Dataset excerpts:
+++
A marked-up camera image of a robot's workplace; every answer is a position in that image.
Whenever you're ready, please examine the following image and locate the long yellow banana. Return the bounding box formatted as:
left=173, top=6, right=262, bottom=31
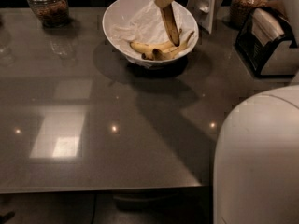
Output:
left=160, top=4, right=180, bottom=47

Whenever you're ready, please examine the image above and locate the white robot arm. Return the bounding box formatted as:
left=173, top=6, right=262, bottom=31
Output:
left=213, top=85, right=299, bottom=224

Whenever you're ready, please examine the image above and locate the white paper bowl liner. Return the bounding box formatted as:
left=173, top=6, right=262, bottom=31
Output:
left=109, top=0, right=192, bottom=67

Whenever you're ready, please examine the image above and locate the white ceramic bowl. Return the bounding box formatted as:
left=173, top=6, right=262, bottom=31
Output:
left=102, top=0, right=200, bottom=69

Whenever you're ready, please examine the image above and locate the middle yellow banana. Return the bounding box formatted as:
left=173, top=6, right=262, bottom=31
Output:
left=129, top=40, right=174, bottom=53

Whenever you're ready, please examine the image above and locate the front yellow banana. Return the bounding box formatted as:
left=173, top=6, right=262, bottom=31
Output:
left=141, top=32, right=194, bottom=61

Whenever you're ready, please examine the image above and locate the right glass jar with cereal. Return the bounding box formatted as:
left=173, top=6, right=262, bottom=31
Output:
left=230, top=0, right=268, bottom=29

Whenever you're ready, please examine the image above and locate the glass jar with cereal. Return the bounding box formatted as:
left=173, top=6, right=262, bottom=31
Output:
left=230, top=0, right=268, bottom=29
left=27, top=0, right=69, bottom=28

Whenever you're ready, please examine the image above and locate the brown paper bag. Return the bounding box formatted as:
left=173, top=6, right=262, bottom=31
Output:
left=266, top=0, right=284, bottom=10

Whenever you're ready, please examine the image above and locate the left glass jar with cereal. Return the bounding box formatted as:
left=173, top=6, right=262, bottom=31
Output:
left=27, top=0, right=69, bottom=28

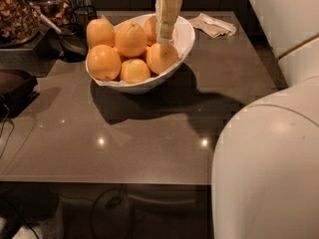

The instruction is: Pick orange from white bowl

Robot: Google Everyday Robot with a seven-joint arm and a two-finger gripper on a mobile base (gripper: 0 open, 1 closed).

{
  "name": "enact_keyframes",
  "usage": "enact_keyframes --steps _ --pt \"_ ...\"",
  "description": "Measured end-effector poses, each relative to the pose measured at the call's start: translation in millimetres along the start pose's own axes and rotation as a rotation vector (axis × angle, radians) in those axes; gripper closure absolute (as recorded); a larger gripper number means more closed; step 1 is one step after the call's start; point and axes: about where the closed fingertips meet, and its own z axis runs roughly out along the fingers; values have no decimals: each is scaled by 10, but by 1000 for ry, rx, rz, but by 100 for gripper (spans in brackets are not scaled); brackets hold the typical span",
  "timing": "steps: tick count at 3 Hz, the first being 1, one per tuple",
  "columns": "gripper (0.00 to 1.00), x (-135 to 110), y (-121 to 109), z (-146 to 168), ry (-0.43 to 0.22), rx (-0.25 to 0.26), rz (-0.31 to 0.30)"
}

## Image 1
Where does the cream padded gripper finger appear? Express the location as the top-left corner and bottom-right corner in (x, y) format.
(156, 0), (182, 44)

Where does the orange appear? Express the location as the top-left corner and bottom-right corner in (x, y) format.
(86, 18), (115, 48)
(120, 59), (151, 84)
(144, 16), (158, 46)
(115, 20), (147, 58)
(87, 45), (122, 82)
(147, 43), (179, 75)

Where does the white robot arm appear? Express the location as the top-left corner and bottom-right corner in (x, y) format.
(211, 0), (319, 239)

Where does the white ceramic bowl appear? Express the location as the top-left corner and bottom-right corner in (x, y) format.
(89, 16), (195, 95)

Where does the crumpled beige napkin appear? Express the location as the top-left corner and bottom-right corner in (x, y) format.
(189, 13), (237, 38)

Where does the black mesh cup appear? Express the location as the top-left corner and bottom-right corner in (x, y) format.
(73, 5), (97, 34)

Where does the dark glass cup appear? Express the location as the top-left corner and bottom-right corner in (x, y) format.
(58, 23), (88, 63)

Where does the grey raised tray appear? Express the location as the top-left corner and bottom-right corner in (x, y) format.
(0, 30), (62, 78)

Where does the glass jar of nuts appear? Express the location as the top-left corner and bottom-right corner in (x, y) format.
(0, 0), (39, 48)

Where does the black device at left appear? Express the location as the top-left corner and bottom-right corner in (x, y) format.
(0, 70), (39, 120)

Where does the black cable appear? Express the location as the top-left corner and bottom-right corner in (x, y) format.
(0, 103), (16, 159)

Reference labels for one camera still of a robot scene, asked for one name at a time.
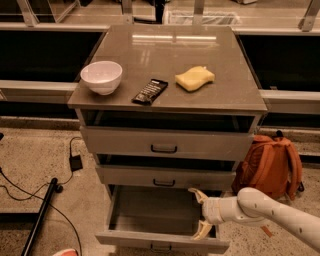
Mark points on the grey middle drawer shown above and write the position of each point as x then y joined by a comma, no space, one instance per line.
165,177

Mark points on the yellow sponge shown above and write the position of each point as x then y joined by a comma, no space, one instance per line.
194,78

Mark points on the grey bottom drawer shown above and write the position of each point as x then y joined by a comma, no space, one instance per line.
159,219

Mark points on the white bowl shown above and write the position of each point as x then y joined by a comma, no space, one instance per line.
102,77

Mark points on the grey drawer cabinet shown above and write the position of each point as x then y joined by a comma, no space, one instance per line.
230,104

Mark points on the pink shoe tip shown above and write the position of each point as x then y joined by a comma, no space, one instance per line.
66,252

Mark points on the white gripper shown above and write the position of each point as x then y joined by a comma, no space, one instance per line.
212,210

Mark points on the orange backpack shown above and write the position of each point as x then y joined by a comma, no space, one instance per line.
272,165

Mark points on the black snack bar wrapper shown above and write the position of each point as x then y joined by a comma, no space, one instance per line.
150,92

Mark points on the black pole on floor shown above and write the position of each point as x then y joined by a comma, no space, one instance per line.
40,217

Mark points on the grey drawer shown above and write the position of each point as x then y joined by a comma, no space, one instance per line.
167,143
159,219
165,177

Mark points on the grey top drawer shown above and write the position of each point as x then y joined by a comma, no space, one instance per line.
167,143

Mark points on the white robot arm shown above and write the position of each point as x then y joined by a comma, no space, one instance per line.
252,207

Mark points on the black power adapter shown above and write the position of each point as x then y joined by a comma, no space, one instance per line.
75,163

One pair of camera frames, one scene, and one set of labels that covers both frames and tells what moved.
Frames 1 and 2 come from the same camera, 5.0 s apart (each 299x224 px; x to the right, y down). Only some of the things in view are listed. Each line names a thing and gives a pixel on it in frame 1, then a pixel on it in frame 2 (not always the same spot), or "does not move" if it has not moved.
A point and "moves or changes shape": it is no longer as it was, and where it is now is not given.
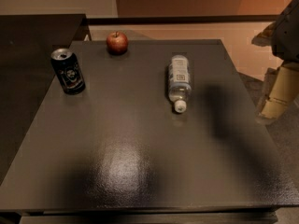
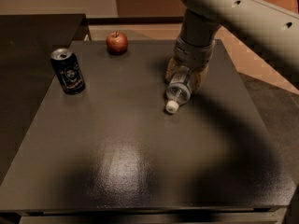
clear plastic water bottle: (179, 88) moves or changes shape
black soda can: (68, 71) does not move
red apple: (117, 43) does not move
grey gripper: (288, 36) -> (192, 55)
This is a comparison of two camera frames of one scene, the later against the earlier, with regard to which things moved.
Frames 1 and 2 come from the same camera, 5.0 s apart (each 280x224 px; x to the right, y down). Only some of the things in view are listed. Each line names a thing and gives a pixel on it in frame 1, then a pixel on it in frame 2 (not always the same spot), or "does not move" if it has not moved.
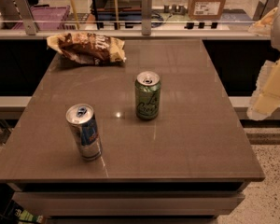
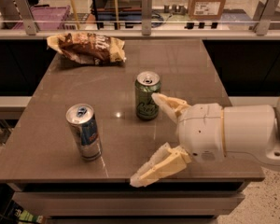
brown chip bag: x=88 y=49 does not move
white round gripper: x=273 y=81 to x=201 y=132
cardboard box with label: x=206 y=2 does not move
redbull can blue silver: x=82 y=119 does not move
+++
_The problem_.
The records above are to be repeated exactly, with the pictures left out.

_Answer to this problem_.
A marked-up camera image of a robot's workplace; every answer is a position in that image.
Whenever you're ready, please examine the following image and locate the long yellow banana. Return the bounding box formatted as:
left=173, top=6, right=262, bottom=31
Output:
left=160, top=4, right=180, bottom=47

Whenever you're ready, please examine the image above and locate the white robot arm. Return the bounding box formatted as:
left=173, top=6, right=262, bottom=31
Output:
left=213, top=85, right=299, bottom=224

Whenever you're ready, please examine the image above and locate the white paper bowl liner. Return the bounding box formatted as:
left=173, top=6, right=262, bottom=31
Output:
left=109, top=0, right=192, bottom=67

Whenever you're ready, please examine the image above and locate the white ceramic bowl. Return the bounding box formatted as:
left=173, top=6, right=262, bottom=31
Output:
left=102, top=0, right=200, bottom=69

Whenever you're ready, please examine the image above and locate the middle yellow banana. Return the bounding box formatted as:
left=173, top=6, right=262, bottom=31
Output:
left=129, top=40, right=174, bottom=53

Whenever you're ready, please examine the image above and locate the front yellow banana. Return the bounding box formatted as:
left=173, top=6, right=262, bottom=31
Output:
left=141, top=32, right=194, bottom=61

Whenever you're ready, please examine the image above and locate the right glass jar with cereal. Return the bounding box formatted as:
left=173, top=6, right=262, bottom=31
Output:
left=230, top=0, right=268, bottom=29

Whenever you're ready, please examine the image above and locate the glass jar with cereal. Return the bounding box formatted as:
left=173, top=6, right=262, bottom=31
Output:
left=230, top=0, right=268, bottom=29
left=27, top=0, right=69, bottom=28

Whenever you're ready, please examine the image above and locate the brown paper bag. Return the bounding box formatted as:
left=173, top=6, right=262, bottom=31
Output:
left=266, top=0, right=284, bottom=10

Whenever you're ready, please examine the image above and locate the left glass jar with cereal. Return the bounding box formatted as:
left=173, top=6, right=262, bottom=31
Output:
left=27, top=0, right=69, bottom=28


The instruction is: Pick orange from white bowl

Robot: Google Everyday Robot with a seven-joint arm and a two-finger gripper on a mobile base (gripper: 0 open, 1 closed).

{
  "name": "enact_keyframes",
  "usage": "enact_keyframes --steps _ --pt \"_ ...\"",
  "description": "Measured end-effector poses, each relative to the pose measured at the call's start: translation in millimetres along the start pose's own axes and rotation as a rotation vector (axis × angle, radians) in those axes; gripper closure absolute (as recorded); a larger gripper number means more closed; step 1 is one step after the call's start; point and axes: about where the closed fingertips meet, and its own z axis runs roughly out along the fingers; values have no decimals: each is scaled by 10, but by 1000 for ry, rx, rz, but by 100 for gripper (spans in brackets are not scaled); brackets hold the typical span",
  "timing": "steps: tick count at 3 Hz, the first being 1, one per tuple",
  "columns": "gripper (0.00 to 1.00), x (-135 to 110), y (-121 to 109), z (-146 to 168), ry (-0.43 to 0.22), rx (-0.25 to 0.26), rz (-0.31 to 0.30)"
}

## Image 1
Where does the cream padded gripper finger appear? Express the location as the top-left corner and bottom-right corner in (x, y) format.
(156, 0), (182, 44)

Where does the orange appear? Express the location as the top-left corner and bottom-right corner in (x, y) format.
(86, 18), (115, 48)
(120, 59), (151, 84)
(144, 16), (158, 46)
(115, 20), (147, 58)
(87, 45), (122, 82)
(147, 43), (179, 75)

Where does the white robot arm appear? Express the location as the top-left corner and bottom-right corner in (x, y) format.
(211, 0), (319, 239)

Where does the white ceramic bowl appear? Express the location as the top-left corner and bottom-right corner in (x, y) format.
(89, 16), (195, 95)

Where does the crumpled beige napkin appear? Express the location as the top-left corner and bottom-right corner in (x, y) format.
(189, 13), (237, 38)

Where does the black mesh cup appear? Express the location as the top-left corner and bottom-right corner in (x, y) format.
(73, 5), (97, 34)

Where does the dark glass cup appear? Express the location as the top-left corner and bottom-right corner in (x, y) format.
(58, 23), (88, 63)

Where does the grey raised tray appear? Express the location as the top-left corner and bottom-right corner in (x, y) format.
(0, 30), (62, 78)

Where does the glass jar of nuts appear? Express the location as the top-left corner and bottom-right corner in (x, y) format.
(0, 0), (39, 48)

Where does the black device at left appear? Express the location as the top-left corner and bottom-right corner in (x, y) format.
(0, 70), (39, 120)

Where does the black cable appear? Express the location as the top-left corner and bottom-right corner in (x, y) format.
(0, 103), (16, 159)

Reference labels for one camera still of a robot scene, asked for one name at a time.
Mark points on the grey middle drawer shown above and write the position of each point as x then y joined by a comma, no space, one instance per line.
165,177

Mark points on the yellow sponge shown above and write the position of each point as x then y joined by a comma, no space, one instance per line.
194,78

Mark points on the grey bottom drawer shown above and write the position of each point as x then y joined by a comma, no space, one instance per line.
159,219

Mark points on the white bowl shown above and write the position of each point as x then y joined by a comma, no space, one instance per line.
102,77

Mark points on the grey drawer cabinet shown above and write the position of each point as x then y joined by a comma, no space, one instance per line.
230,104

Mark points on the pink shoe tip shown above and write the position of each point as x then y joined by a comma, no space, one instance per line.
66,252

Mark points on the white gripper shown above and write the position of each point as x then y joined by a comma, no space, one instance per line.
212,210

Mark points on the orange backpack shown above and write the position of each point as x then y joined by a comma, no space, one instance per line.
272,165

Mark points on the black snack bar wrapper shown above and write the position of each point as x then y joined by a comma, no space, one instance per line.
150,92

Mark points on the black pole on floor shown above and write the position of each point as x then y joined by a comma, no space, one instance per line.
40,217

Mark points on the grey drawer shown above and write the position of each point as x then y joined by a comma, no space, one instance per line.
167,143
159,219
165,177

Mark points on the grey top drawer shown above and write the position of each point as x then y joined by a comma, no space, one instance per line.
167,143

Mark points on the white robot arm shown above and write the position of each point as x then y joined by a comma, no space, one instance per line.
252,207

Mark points on the black power adapter shown above and write the position of each point as x then y joined by a comma, no space, one instance per line.
75,163

One pair of camera frames, one scene, and one set of labels that covers both frames and tells what moved.
Frames 1 and 2 come from the same camera, 5.0 s apart (each 299x224 px; x to the right, y down). Only some of the things in view are listed. Each line names a thing and gives a pixel on it in frame 1, then a pixel on it in frame 2 (not always the same spot), or "does not move" if it has not moved.
A point and "moves or changes shape": it is no longer as it was, and where it is now is not given.
clear plastic water bottle: (179, 88) moves or changes shape
black soda can: (68, 71) does not move
red apple: (117, 43) does not move
grey gripper: (288, 36) -> (192, 55)
This is a comparison of two camera frames of one scene, the later against the earlier, with regard to which things moved.
Frames 1 and 2 come from the same camera, 5.0 s apart (each 280x224 px; x to the right, y down). Only some of the things in view are listed. Each line names a thing and gives a pixel on it in frame 1, then a pixel on it in frame 2 (not always the same spot), or "does not move" if it has not moved.
brown chip bag: x=88 y=49 does not move
white round gripper: x=273 y=81 to x=201 y=132
cardboard box with label: x=206 y=2 does not move
redbull can blue silver: x=82 y=119 does not move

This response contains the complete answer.